With any statistic, nothing is more important than sample size....

For instance, we had some Keegan Bradley sightings last weekend at The Players, where he finished T7.   For the week, Keeg's gained .832 strokes/round on the field, but these are his stats for the year:


A little hard to read, but the results are God-awful, 200th in Strokes Gained: Putting.  So, unless we receive word that he got a putting lesson from Brad Faxon (and that didn't really have legs, did it?), I'd be betting on Keegan regressing to his mean.

The Best of C&C - In honor of Trinity Forest's debut , Stephen Hennessy lists his top ten Coore-Crenshaw designs....  All I can say is that you'd probably be delighted to play Nos. 11-20.....

The Plantation Course at No. 10?  Colorado Golf Club at No. 9. No. 9, No. 9?  Friar's Head and Sand Hills barely crawl into the Top Five?

I'll just focus on this one:

2 . Cabot Cliffs, Inverness, Nova Scotia, Canada

On Cabot Cliffs, Golf Digest's 2015 Best New honoree, Whitten wrote: "This is the second coming of Cypress Point, which in my mind was previously unmatched in its beauty, variety and thrills." For a man not known for hyperbole, that is the highest praise. Cabot Cliffs was No. 9 on our most recent World 100 ranking.
September, baby! 

He's Baaack - Has anyone told him about the new cell phone rules?
Aaron Baddeley has a familiar face on his bag this week at the AT&T Byron Nelson: Hall of Fame caddie Steve Williams.

Williams, best known for his 13-major-title tenure with Tiger Woods, has emerged from retirement to try and give Badds a boost.

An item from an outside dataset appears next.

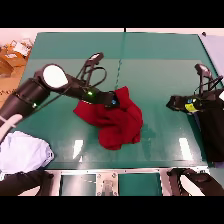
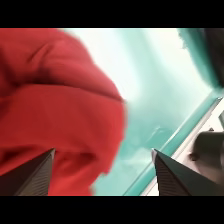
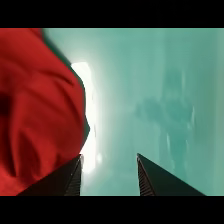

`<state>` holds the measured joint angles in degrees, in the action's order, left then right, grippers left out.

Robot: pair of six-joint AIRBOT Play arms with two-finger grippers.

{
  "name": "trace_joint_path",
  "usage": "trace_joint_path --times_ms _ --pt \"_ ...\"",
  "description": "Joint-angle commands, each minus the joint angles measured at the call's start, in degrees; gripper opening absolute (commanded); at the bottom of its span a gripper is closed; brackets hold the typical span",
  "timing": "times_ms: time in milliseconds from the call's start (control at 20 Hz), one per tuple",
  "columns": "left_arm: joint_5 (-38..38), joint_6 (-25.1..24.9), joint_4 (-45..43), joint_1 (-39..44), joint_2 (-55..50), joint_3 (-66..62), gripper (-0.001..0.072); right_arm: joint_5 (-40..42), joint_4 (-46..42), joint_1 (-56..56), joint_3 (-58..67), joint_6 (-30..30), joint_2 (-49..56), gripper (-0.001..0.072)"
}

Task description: Fold the shirts.

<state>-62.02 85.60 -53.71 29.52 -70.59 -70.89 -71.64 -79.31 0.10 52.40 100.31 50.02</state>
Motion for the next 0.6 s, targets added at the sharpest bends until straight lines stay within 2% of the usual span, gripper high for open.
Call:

"Just think about all the people he has caddied for," Baddeley, 37, said Tuesday from Trinity Forest, the new site of the Nelson. "He has worked for Norman and Floyd and Tiger and Scott and won with all of them. This is such a great teaching tool for me. There is no way this can't help me and the entire team. That’s why we wanted to do it."
Ironically, he won't have much to add about the venues....  But I s'pose the best news is that he won't run into a certain former client at either of these venues.  Speaking of which....

I'm Shocked, Shocked I tell You -  Tiger has confirmed that which we all assumed:
Tiger Woods will play in the Memorial Tournament at Muirfield Village in Dublin, Ohio, 
and he drew strong praise from host Jack Nicklaus ahead of the event. 
The tournament announced Woods’ commitment Wednesday. It runs May 31-June 1 with Nicklaus serving as host on a course he designed. Woods has won the Memorial five times and will be making his ninth start of the season. It will almost certainly be his final tournament before the U.S. Open June 14-17 at Shinnecock Hills. 
Woods will be paired with former NFL quarterback Peyton Manning for the Wednesday pro-am.
And Jack thinks he's good enough to someday win his event......The joke being that Jack has said that about every player he's ever spoken with....

The Solution for Pace of Play? - You might think hot lava is overkill, but I'll bet these guys didn't toss any grass to judge the wind direction:


Not a bad day's work, considering I hadn't planned on blogging.